▸ Goal of the exercise
The reply must consist of the lines from the first line of the records through the line containing "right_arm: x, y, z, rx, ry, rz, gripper", copied exactly, with every picture omitted.

(Extracted data entries)
Segment Open

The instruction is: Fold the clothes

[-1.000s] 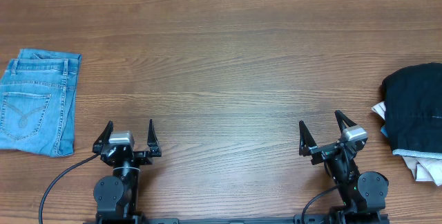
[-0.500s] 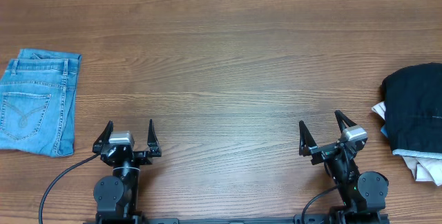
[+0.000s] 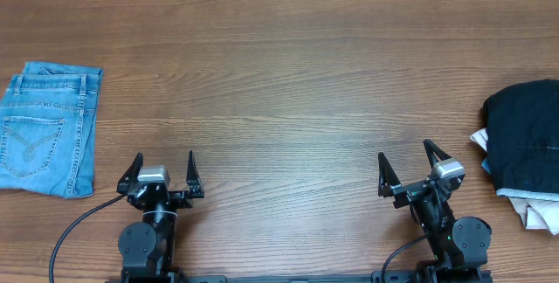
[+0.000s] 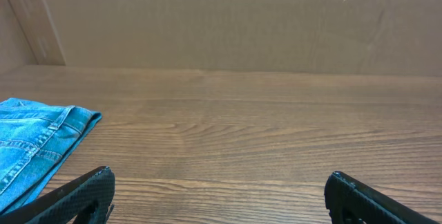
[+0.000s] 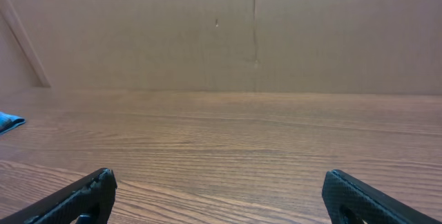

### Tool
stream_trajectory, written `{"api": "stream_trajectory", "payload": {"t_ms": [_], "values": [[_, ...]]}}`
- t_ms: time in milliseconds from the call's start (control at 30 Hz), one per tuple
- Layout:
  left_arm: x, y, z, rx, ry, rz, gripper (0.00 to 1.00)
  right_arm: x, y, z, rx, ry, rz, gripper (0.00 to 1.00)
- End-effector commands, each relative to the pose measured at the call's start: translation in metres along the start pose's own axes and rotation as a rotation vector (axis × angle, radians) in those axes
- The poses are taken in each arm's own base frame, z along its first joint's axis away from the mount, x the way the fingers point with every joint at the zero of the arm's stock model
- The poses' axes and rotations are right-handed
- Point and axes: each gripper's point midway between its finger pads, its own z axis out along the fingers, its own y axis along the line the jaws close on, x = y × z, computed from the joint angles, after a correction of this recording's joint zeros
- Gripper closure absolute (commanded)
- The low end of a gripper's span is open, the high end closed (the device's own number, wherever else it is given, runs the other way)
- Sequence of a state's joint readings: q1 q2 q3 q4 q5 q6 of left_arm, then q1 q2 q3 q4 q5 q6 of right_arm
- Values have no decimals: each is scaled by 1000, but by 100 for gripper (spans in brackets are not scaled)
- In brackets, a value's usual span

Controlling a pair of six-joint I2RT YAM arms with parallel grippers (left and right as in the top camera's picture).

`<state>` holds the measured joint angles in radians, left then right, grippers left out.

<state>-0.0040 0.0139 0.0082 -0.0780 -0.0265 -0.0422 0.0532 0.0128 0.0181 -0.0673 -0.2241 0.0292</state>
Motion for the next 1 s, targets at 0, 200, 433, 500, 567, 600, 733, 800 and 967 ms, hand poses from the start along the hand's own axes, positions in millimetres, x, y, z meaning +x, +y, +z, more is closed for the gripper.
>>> {"api": "stream_trajectory", "payload": {"t_ms": [0, 200, 433, 500, 567, 600, 733, 800, 967], "values": [[-1, -1, 0, 6, -8, 9, 0, 1, 0, 0, 1, -6, -3, 0], [-1, 0, 0, 6, -8, 9, 0, 1, 0, 0, 1, -6, -3, 0], [-1, 0, 0, 5, -8, 9, 0, 1, 0, 0, 1, -6, -3, 0], [-1, 0, 0, 6, -8, 9, 0, 1, 0, 0, 1, -6, -1, 0], [-1, 0, 0, 6, -8, 9, 0, 1, 0, 0, 1, -6, -1, 0], [-1, 0, 0, 6, -8, 9, 0, 1, 0, 0, 1, -6, -1, 0], [-1, 0, 0, 6, -8, 8, 0, 1, 0, 0, 1, -6, -1, 0], [-1, -1, 0, 6, -9, 8, 0, 1, 0, 0, 1, -6, -1, 0], [-27, -3, -6, 15, -45, -45, 0, -9, -1, -1, 15, -18, -2, 0]]}}
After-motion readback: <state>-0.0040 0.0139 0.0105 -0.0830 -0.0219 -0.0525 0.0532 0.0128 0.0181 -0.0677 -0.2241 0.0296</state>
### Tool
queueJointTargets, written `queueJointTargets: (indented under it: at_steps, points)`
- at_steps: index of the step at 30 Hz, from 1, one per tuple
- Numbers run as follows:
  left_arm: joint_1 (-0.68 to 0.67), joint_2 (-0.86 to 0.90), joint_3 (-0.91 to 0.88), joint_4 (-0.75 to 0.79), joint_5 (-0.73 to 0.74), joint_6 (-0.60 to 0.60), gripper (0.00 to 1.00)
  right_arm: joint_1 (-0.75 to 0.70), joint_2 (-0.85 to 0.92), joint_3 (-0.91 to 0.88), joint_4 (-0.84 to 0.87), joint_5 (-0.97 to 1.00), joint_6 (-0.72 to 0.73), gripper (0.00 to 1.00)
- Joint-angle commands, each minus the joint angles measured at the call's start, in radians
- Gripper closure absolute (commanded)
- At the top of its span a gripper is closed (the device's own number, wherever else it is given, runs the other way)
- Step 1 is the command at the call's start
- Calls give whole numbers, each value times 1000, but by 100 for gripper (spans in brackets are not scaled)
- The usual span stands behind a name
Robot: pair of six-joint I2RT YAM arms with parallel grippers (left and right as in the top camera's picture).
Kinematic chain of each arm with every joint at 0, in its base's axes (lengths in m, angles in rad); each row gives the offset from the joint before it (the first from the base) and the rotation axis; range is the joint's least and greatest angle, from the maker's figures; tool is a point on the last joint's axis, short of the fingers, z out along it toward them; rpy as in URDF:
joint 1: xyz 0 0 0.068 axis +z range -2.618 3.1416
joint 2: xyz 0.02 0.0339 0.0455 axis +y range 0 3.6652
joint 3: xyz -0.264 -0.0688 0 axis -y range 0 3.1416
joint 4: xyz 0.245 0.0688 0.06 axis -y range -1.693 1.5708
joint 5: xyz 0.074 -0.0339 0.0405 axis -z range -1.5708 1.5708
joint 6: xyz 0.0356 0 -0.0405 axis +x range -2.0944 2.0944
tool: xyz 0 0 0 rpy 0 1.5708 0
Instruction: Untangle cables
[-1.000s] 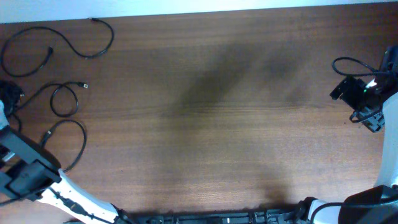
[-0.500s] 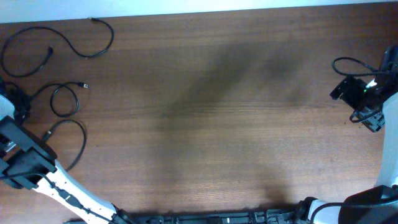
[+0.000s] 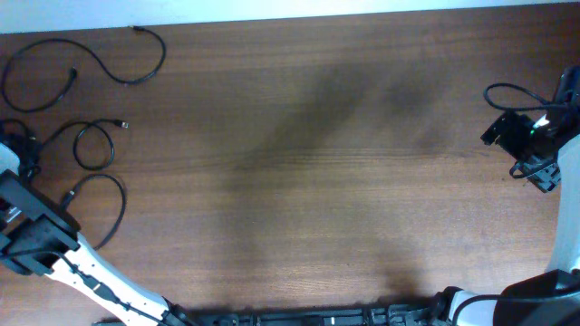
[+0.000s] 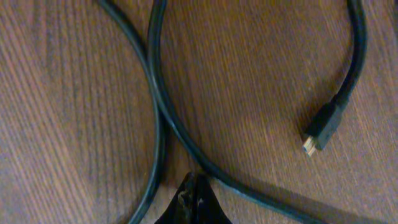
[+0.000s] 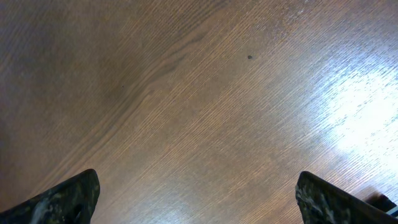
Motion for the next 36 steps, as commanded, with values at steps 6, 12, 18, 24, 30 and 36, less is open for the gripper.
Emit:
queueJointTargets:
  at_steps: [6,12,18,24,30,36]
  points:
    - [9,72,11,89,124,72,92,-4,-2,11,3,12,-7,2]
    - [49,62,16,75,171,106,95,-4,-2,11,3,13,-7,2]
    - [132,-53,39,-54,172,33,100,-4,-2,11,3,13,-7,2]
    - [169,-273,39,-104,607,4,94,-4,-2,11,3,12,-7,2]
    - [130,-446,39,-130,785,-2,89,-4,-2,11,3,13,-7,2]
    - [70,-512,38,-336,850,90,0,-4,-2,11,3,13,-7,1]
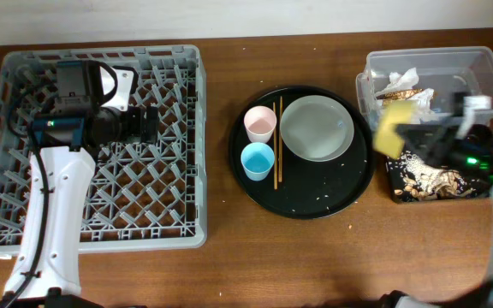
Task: Sort waste into correct bins and load items into the dishwasher rack
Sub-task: 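Set the yellow bowl back on the black round tray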
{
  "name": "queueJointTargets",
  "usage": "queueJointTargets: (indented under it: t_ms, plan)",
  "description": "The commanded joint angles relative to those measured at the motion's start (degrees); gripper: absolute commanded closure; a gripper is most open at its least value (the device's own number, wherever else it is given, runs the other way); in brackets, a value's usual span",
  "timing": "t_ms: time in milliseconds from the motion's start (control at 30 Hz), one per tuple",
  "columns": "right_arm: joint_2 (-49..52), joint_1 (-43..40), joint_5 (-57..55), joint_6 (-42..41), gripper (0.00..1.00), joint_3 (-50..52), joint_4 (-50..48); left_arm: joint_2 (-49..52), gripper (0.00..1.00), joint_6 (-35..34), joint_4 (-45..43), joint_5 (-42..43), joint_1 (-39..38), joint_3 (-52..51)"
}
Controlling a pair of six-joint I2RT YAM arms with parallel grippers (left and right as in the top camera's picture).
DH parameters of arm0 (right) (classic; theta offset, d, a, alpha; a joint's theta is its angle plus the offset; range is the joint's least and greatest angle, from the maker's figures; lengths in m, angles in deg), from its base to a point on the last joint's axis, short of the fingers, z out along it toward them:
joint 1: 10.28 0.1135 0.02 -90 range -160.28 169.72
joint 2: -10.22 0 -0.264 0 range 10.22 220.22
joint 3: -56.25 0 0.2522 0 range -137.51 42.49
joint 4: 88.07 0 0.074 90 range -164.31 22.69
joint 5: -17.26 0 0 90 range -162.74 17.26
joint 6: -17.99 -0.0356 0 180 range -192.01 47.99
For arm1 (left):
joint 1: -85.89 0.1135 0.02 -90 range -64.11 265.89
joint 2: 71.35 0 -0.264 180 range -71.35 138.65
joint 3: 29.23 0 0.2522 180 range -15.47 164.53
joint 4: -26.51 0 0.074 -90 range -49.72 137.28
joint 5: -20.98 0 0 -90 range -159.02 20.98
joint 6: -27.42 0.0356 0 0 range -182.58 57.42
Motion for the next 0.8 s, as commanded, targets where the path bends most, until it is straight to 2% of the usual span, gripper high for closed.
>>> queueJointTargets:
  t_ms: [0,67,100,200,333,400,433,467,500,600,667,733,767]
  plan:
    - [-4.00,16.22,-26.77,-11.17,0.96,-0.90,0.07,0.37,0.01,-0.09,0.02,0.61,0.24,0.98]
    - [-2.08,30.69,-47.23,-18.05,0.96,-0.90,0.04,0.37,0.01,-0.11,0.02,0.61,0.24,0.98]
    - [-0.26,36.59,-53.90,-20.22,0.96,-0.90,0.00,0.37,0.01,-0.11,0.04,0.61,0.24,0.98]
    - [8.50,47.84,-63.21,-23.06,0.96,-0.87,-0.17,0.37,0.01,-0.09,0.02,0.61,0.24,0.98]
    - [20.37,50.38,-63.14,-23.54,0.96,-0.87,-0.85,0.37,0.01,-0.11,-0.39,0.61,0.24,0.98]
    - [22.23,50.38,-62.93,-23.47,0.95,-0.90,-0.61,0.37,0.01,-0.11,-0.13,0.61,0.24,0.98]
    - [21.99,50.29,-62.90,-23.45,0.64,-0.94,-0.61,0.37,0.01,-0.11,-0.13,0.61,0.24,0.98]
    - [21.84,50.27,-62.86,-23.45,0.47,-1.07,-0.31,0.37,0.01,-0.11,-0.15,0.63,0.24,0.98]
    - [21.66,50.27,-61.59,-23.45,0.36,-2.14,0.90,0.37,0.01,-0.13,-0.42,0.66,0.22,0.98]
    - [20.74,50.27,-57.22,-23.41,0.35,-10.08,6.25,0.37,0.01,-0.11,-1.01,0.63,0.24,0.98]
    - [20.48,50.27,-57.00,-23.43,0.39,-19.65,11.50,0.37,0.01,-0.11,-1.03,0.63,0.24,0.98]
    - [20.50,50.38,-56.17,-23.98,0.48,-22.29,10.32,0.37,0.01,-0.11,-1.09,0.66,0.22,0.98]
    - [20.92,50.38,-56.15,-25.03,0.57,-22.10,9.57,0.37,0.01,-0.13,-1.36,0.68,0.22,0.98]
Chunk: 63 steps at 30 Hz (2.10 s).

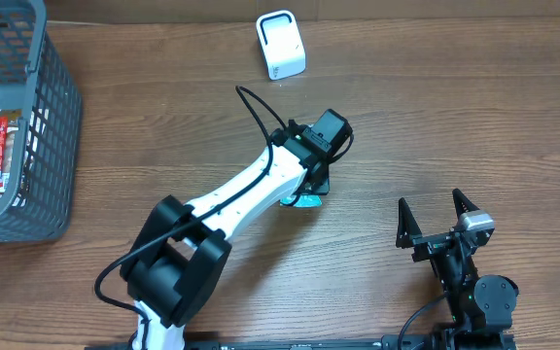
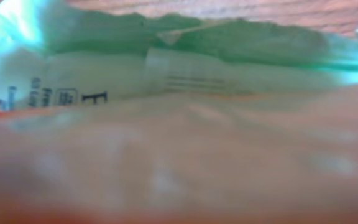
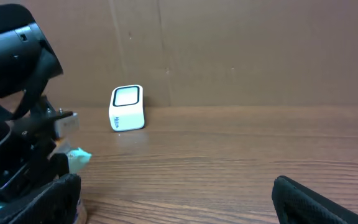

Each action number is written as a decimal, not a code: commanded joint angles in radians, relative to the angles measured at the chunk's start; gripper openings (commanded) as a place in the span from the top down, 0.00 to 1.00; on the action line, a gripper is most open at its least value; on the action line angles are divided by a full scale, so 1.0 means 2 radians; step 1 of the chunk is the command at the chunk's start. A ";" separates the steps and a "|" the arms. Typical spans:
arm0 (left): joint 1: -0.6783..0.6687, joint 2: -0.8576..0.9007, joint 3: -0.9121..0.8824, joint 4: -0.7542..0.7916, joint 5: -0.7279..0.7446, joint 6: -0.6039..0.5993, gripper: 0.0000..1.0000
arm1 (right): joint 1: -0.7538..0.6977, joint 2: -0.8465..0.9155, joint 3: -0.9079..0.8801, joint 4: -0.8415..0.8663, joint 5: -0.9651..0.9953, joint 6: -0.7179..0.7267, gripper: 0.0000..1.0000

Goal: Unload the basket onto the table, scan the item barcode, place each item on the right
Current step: 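Lower the teal pack onto the table and open the left gripper, then return the left gripper to the basket and grasp the brown-and-red snack bag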

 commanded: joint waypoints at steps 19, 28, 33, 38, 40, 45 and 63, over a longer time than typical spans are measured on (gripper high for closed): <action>0.003 -0.003 0.033 -0.022 -0.001 0.019 0.00 | -0.002 -0.004 -0.005 0.003 0.000 -0.003 0.00; 0.004 -0.003 0.092 -0.067 -0.005 0.058 0.00 | -0.002 -0.004 -0.005 0.003 0.000 -0.003 0.00; 0.012 -0.003 0.142 -0.095 -0.005 0.081 0.00 | -0.002 -0.004 -0.005 0.003 0.000 -0.003 0.00; 0.043 -0.004 0.217 -0.143 -0.017 0.113 0.00 | -0.002 -0.004 -0.005 0.003 0.000 -0.003 0.00; 0.063 -0.004 0.260 -0.172 -0.037 0.129 0.00 | -0.002 -0.004 -0.005 0.003 0.000 -0.003 0.00; 0.124 -0.004 0.384 -0.247 -0.123 0.174 0.00 | -0.002 -0.004 -0.005 0.003 0.000 -0.003 0.00; 0.424 -0.004 0.590 -0.311 -0.182 0.276 0.00 | -0.002 -0.004 -0.005 0.003 0.000 -0.003 0.00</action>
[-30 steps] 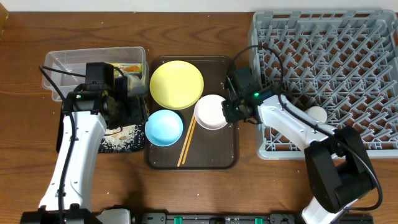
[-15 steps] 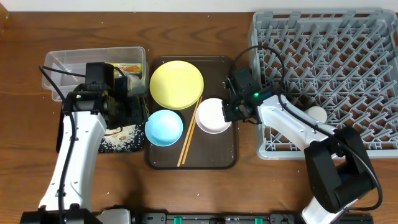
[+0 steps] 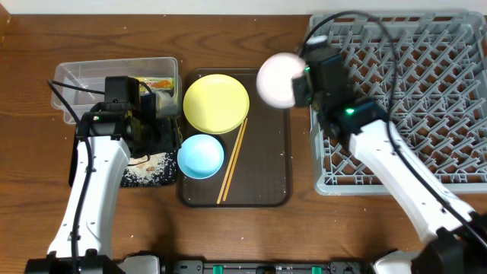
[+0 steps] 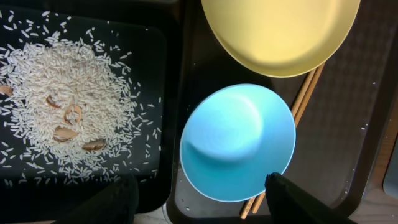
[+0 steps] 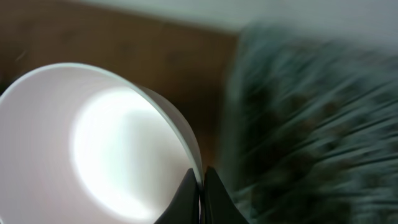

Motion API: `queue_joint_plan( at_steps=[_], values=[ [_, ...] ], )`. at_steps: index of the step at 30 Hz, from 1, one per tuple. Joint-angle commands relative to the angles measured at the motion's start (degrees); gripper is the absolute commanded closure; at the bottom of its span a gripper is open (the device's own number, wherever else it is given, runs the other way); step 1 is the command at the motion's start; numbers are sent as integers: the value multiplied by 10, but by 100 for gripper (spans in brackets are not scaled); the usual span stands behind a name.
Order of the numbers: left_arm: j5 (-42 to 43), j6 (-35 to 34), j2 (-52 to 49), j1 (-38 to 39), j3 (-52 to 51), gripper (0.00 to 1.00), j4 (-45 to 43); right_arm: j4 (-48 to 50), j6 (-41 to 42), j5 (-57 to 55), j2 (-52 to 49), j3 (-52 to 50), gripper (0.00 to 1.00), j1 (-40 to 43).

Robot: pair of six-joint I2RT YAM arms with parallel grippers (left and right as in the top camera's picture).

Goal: Sort waste into correct bins and load items into the dishwasher rack
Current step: 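Carry the pink bowl into the rack's far corner and release it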

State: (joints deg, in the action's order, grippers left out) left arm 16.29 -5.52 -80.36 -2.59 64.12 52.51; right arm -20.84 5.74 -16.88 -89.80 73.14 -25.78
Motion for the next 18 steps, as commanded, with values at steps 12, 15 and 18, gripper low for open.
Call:
queue_joint_plan(
  at_steps=[12,15,18],
  values=[
    [-5,3,2,-2,5,32,2,181,-221,-205,-13,9,99,120],
    [-5,1,2,-2,5,32,1,182,-243,-213,-30,24,99,145],
    [-5,-9,2,-2,5,32,-1,178,-256,-223,-55,52,99,165]
  ],
)
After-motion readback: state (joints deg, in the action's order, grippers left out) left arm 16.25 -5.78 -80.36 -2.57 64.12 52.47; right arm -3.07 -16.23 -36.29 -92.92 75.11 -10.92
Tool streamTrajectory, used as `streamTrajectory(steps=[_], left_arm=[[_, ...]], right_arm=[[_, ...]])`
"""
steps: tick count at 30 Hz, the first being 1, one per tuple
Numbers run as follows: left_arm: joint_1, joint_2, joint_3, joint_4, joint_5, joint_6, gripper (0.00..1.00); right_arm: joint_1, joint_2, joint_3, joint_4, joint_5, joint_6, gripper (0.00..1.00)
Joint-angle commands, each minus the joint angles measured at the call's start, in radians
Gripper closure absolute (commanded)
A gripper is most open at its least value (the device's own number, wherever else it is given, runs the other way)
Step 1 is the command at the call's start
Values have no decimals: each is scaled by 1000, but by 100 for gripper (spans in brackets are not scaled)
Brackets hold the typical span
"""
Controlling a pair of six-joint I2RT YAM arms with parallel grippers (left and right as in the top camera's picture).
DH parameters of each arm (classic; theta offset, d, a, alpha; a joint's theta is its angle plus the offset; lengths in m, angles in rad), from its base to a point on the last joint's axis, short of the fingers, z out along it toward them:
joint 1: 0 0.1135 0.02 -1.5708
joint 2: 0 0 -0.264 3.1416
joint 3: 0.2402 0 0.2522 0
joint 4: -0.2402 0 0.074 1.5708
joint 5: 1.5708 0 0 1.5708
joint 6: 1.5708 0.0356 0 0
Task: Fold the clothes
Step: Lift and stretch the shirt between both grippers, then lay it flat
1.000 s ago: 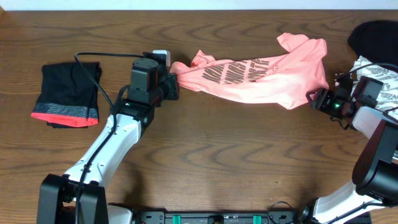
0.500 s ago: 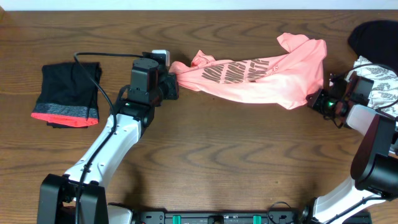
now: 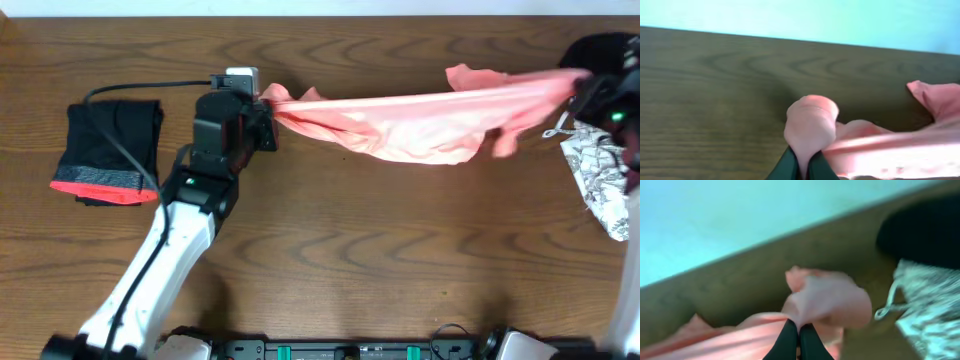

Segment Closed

▸ Final answer
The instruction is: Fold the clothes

[-1.000s] 
[-0.500s] 
[+0.000s] 
[+0.000s] 
[+0.000s] 

### Tool
stream_trajectory, written `{"api": "stream_trajectory", "payload": {"t_ms": [_], "values": [[_, ...]]}}`
- t_ms: time in milliseconds from the call's start (control at 30 Hz), one per tuple
- Layout:
  left_arm: x, y, z, rx, ry, rz, gripper (0.00 to 1.00)
  right_arm: x, y, z, rx, ry, rz, gripper (0.00 to 1.00)

That completes the output for this exercise.